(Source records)
-- Opening Marker --

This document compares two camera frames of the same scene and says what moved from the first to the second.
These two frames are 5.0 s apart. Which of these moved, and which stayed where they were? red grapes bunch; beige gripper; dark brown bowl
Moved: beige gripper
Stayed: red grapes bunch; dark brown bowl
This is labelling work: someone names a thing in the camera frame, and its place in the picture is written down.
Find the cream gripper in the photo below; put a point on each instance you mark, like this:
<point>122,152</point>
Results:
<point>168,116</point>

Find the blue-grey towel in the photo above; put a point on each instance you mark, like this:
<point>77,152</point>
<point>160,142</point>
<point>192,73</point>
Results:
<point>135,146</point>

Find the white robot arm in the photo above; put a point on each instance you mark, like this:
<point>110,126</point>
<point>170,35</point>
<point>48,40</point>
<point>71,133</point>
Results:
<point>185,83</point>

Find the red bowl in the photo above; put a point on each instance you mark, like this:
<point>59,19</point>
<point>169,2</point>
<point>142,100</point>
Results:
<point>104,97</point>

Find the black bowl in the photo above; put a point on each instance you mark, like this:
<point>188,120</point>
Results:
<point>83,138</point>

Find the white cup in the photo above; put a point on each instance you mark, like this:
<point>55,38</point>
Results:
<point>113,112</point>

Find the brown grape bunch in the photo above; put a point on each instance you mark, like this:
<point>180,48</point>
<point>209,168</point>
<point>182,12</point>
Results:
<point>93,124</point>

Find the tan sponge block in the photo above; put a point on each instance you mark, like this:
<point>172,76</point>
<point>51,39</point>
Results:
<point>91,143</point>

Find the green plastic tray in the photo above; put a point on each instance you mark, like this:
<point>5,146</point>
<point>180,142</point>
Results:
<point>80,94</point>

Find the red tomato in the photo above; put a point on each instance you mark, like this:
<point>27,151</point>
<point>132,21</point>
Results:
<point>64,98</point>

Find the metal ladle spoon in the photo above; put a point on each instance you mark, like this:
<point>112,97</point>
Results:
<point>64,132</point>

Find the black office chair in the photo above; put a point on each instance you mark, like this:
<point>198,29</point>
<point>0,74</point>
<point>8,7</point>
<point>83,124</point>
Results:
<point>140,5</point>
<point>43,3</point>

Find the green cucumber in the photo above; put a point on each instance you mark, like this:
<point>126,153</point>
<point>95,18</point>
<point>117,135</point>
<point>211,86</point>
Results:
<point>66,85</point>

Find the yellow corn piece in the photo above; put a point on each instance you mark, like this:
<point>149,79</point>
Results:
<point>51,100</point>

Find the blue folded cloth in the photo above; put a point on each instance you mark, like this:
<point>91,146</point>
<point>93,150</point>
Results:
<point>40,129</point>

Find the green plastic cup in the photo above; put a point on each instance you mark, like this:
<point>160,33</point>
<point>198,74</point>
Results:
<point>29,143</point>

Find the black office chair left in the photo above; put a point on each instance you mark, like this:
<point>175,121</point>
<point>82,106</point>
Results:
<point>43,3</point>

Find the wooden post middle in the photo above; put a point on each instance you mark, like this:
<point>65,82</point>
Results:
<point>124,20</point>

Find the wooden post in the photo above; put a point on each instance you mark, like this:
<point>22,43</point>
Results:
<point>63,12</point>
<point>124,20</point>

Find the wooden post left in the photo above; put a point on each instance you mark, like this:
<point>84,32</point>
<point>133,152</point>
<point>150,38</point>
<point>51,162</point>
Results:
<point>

-- Closing Marker --

• _EXERCISE_
Reproduce every line above that contains the string "green".

• _RESULT FOR THIS TASK_
Find the green plastic tray in the photo above; put a point on each instance you mark, like this:
Find the green cucumber in the photo above; put a point on each instance you mark, like this:
Find the green plastic cup in the photo above; put a point on each instance you mark, like this:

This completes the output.